→ **WORK TASK**
For each line in the records that contains "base", make a copy.

→ **THE RECORDS**
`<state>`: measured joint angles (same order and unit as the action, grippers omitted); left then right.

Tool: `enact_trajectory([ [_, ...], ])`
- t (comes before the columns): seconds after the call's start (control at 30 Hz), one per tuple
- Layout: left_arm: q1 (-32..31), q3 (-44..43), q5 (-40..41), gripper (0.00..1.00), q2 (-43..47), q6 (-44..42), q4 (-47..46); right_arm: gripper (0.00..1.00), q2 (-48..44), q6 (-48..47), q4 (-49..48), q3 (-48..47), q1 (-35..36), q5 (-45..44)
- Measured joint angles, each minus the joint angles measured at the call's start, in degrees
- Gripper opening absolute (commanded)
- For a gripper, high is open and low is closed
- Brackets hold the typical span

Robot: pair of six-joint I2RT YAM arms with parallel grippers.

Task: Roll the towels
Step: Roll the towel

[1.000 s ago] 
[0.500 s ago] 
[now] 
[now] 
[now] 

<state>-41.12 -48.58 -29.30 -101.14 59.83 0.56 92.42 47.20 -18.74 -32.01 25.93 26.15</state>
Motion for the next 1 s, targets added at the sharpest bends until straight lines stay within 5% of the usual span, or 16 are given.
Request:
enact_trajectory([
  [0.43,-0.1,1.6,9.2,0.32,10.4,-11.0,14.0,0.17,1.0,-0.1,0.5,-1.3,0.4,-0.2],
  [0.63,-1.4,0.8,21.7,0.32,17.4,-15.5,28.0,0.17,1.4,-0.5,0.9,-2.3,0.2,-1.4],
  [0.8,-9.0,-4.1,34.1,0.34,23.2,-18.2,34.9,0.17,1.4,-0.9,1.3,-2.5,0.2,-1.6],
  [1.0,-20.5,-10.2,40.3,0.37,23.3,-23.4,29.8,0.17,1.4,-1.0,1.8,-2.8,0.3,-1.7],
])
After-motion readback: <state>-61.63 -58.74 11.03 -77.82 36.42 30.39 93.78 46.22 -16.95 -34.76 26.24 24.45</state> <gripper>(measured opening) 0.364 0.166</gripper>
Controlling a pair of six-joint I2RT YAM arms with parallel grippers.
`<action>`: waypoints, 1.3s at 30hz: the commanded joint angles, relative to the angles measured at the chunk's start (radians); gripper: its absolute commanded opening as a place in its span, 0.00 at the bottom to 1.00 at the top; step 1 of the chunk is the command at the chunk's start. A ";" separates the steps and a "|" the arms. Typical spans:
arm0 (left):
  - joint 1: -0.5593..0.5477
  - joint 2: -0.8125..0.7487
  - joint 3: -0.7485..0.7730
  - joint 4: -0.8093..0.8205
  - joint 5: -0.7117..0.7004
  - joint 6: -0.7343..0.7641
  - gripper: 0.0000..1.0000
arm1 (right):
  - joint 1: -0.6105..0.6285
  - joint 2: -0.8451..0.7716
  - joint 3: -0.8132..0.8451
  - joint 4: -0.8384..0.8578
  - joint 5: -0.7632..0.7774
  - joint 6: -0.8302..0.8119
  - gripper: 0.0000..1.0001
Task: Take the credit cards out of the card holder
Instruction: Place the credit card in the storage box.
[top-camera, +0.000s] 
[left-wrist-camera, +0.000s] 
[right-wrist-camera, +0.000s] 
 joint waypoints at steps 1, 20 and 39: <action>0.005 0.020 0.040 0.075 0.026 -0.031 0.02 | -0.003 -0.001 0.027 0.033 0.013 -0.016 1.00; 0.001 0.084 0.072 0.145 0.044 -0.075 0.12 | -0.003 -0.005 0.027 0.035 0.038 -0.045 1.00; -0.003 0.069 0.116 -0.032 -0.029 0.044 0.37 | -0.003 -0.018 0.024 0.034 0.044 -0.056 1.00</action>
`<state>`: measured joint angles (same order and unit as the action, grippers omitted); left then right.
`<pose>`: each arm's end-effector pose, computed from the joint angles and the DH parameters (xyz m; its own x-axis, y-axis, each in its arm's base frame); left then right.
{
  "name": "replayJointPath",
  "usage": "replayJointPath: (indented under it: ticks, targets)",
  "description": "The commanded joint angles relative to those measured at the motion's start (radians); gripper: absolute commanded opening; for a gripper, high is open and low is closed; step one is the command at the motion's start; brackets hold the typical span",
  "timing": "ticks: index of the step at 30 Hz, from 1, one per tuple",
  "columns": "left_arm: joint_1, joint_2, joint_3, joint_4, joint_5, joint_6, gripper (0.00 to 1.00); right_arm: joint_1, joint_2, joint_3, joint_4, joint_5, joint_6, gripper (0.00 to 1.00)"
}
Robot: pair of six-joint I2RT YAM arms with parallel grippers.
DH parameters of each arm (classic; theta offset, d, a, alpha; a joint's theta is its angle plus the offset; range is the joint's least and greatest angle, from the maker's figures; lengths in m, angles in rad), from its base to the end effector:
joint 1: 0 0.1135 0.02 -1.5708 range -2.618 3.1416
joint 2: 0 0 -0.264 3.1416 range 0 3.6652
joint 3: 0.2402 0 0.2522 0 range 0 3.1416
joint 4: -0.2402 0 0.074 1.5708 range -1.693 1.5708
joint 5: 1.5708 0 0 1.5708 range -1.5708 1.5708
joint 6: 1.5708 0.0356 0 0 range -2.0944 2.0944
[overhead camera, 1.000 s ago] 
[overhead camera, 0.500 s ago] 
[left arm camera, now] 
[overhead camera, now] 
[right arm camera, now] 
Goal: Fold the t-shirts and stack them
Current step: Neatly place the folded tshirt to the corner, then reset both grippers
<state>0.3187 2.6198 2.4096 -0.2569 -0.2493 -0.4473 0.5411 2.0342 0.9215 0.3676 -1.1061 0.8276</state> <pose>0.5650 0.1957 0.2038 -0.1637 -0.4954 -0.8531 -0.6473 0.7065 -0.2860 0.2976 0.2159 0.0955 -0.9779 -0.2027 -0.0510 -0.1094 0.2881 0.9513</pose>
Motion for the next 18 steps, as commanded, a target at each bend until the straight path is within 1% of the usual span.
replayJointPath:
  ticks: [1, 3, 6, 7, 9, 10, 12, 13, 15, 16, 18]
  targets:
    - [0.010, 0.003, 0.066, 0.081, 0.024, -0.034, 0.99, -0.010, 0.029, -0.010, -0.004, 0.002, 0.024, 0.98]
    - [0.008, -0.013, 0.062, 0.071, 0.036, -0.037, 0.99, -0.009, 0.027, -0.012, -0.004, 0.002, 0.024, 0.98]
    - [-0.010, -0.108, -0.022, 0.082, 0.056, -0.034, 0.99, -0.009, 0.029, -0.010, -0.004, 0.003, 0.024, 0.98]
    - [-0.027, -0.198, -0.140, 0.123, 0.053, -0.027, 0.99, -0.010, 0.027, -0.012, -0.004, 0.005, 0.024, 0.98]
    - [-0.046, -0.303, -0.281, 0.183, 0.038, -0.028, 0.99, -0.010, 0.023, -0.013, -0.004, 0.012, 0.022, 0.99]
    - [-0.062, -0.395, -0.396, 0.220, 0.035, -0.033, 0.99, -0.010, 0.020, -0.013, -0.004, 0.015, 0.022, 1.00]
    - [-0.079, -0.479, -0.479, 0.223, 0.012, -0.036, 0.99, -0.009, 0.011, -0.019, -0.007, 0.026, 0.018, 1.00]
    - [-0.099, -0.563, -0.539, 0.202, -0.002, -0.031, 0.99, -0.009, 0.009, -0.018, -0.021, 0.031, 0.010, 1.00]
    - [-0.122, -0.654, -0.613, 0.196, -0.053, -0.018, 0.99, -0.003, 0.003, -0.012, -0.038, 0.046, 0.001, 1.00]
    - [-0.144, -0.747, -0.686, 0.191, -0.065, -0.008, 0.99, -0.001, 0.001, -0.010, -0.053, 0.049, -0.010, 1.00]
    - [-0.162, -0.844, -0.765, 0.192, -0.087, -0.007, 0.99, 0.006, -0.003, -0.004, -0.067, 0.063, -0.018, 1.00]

→ **WRITTEN ANSWER**
`<pose>`: each arm's end-effector pose, computed from the joint angles and the DH parameters (xyz m; its own x-axis, y-axis, each in its arm's base frame); left then right.
DH parameters of each arm (classic; theta offset, d, a, alpha; a joint's theta is its angle plus the offset; range is the joint's least and greatest angle, from the maker's figures; lengths in m, angles in rad), from its base to the end effector:

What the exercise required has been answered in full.